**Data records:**
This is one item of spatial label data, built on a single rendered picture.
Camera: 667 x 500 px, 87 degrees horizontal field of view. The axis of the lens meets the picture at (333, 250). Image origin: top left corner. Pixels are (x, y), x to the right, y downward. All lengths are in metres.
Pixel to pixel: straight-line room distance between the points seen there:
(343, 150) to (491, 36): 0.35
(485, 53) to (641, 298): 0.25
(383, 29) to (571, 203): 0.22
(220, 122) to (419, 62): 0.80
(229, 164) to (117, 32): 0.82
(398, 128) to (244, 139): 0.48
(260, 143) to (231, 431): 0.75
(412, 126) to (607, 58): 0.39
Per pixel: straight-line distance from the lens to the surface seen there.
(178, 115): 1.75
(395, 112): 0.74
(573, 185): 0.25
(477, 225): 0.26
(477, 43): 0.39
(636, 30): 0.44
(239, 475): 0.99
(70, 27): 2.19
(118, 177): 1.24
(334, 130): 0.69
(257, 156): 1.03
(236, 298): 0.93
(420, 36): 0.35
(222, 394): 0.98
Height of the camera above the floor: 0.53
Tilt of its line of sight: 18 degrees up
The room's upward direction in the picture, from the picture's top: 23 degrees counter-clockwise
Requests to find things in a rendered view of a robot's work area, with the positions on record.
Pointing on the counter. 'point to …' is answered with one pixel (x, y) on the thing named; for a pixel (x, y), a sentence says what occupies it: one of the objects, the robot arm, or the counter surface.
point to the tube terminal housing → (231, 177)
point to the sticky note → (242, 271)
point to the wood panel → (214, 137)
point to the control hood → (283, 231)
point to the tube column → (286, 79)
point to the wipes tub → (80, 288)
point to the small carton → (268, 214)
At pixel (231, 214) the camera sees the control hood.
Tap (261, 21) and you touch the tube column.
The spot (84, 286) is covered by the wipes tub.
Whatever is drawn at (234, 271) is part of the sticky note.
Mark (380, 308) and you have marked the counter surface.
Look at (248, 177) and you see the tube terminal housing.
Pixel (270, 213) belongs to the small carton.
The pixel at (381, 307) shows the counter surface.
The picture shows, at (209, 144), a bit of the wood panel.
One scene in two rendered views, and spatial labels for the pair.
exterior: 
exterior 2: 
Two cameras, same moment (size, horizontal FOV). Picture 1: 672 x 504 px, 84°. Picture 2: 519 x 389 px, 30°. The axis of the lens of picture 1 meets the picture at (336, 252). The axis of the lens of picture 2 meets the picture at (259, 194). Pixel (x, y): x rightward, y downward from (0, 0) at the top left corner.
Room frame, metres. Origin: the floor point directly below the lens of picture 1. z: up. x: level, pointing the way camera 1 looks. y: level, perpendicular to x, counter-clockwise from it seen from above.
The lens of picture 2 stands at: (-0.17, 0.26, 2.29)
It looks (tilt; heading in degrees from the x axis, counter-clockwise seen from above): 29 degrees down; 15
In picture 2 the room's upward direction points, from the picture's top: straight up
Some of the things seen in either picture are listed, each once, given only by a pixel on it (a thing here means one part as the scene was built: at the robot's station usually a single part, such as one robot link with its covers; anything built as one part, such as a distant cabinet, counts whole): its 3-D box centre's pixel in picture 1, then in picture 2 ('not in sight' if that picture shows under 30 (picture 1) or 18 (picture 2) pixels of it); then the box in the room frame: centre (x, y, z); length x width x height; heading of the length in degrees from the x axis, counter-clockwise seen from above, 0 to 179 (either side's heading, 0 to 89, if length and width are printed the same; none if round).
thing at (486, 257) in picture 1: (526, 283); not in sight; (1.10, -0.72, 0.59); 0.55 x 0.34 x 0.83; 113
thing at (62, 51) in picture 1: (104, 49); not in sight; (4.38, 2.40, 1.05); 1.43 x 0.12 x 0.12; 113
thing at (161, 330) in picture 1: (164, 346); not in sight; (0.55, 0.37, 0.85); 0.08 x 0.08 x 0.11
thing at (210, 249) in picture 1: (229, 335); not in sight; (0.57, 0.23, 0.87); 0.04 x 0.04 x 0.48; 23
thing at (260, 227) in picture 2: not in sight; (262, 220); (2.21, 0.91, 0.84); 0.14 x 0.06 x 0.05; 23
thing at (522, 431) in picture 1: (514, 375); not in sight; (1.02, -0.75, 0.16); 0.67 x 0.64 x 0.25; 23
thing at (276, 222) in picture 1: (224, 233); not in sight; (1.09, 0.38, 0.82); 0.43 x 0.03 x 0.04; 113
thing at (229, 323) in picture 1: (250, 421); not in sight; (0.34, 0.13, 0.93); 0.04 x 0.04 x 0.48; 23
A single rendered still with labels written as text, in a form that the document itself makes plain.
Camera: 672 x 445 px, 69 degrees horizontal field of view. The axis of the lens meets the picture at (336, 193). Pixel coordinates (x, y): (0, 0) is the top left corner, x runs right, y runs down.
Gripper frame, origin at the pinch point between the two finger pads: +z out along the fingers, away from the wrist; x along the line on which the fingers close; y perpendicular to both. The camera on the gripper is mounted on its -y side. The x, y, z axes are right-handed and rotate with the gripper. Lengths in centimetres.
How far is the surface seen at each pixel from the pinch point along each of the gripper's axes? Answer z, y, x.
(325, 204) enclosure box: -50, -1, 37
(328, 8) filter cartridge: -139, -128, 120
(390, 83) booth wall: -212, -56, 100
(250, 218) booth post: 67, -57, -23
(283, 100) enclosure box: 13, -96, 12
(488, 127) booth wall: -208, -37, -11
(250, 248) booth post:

**PROBLEM REQUIREMENTS:**
Reproduce the lines of the records exactly, from the first one through the line that contains "(343, 150) to (491, 36): 0.35".

**RESULT FOR THIS EXERCISE:**
This is one item of spatial label data, built on a single rendered picture.
Camera: 667 x 500 px, 87 degrees horizontal field of view. The axis of the lens meets the picture at (333, 250). Image origin: top left corner. Pixels are (x, y), x to the right, y downward. All lengths are in metres.
Pixel to pixel: straight-line room distance between the points seen there:
(343, 150) to (491, 36): 0.35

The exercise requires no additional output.